--- Dataset extract ---

-- Opening Marker --

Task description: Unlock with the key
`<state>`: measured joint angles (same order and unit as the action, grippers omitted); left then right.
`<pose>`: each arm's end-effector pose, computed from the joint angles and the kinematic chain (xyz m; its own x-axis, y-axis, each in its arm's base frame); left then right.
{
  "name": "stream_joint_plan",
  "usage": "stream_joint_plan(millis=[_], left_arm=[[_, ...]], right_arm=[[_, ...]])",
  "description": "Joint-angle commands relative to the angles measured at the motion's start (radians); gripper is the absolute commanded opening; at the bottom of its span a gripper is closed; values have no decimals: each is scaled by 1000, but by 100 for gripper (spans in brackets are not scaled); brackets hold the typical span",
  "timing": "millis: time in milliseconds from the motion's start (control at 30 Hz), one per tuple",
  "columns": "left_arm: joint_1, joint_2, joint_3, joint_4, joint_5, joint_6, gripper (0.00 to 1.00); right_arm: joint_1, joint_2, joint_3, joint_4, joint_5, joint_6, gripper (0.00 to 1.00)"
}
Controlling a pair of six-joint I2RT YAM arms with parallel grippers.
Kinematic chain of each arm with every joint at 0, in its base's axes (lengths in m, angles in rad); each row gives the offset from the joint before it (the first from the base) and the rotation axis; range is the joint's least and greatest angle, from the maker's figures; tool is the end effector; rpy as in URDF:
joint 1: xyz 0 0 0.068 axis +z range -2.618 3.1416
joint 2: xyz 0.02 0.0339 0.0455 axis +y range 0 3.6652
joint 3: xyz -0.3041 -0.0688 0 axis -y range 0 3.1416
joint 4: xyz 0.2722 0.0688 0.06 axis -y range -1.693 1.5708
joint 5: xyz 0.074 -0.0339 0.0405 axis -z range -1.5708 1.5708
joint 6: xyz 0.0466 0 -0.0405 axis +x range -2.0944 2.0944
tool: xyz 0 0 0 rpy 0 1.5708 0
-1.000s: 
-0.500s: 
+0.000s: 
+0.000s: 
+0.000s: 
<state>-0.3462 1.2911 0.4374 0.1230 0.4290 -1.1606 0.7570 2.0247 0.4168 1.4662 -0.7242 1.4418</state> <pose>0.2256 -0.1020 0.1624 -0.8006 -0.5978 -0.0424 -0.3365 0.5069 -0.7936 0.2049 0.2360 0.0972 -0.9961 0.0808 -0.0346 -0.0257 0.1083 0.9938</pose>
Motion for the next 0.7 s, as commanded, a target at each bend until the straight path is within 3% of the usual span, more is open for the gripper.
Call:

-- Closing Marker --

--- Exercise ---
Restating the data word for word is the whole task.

--- Response area ---
Task description: Unlock with the key
`<state>`: measured joint angles (same order and unit as the action, grippers omitted); left then right.
`<pose>`: each arm's end-effector pose, computed from the joint angles and the kinematic chain (xyz m; its own x-axis, y-axis, each in its arm's base frame); left then right.
{
  "name": "stream_joint_plan",
  "usage": "stream_joint_plan(millis=[_], left_arm=[[_, ...]], right_arm=[[_, ...]])",
  "description": "Joint-angle commands relative to the angles measured at the motion's start (radians); gripper is the absolute commanded opening; at the bottom of its span a gripper is closed; values have no decimals: each is scaled by 1000, but by 100 for gripper (spans in brackets are not scaled); brackets hold the typical span",
  "timing": "millis: time in milliseconds from the motion's start (control at 30 Hz), one per tuple",
  "columns": "left_arm: joint_1, joint_2, joint_3, joint_4, joint_5, joint_6, gripper (0.00 to 1.00); right_arm: joint_1, joint_2, joint_3, joint_4, joint_5, joint_6, gripper (0.00 to 1.00)"
}
Controlling a pair of six-joint I2RT YAM arms with parallel grippers.
Kinematic chain of each arm with every joint at 0, in its base's axes (lengths in m, angles in rad); each row gives the offset from the joint before it (the first from the base) and the rotation axis; range is the joint's least and greatest angle, from the maker's figures; tool is the end effector; rpy as in URDF:
joint 1: xyz 0 0 0.068 axis +z range -2.618 3.1416
joint 2: xyz 0.02 0.0339 0.0455 axis +y range 0 3.6652
joint 3: xyz -0.3041 -0.0688 0 axis -y range 0 3.1416
joint 4: xyz 0.2722 0.0688 0.06 axis -y range -1.693 1.5708
joint 5: xyz 0.074 -0.0339 0.0405 axis -z range -1.5708 1.5708
joint 6: xyz 0.0466 0 -0.0405 axis +x range -2.0944 2.0944
tool: xyz 0 0 0 rpy 0 1.5708 0
-1.000s: 
-0.500s: 
+0.000s: 
+0.000s: 
+0.000s: 
<state>-0.3462 1.2911 0.4374 0.1230 0.4290 -1.1606 0.7570 2.0247 0.4168 1.4662 -0.7242 1.4418</state> <pose>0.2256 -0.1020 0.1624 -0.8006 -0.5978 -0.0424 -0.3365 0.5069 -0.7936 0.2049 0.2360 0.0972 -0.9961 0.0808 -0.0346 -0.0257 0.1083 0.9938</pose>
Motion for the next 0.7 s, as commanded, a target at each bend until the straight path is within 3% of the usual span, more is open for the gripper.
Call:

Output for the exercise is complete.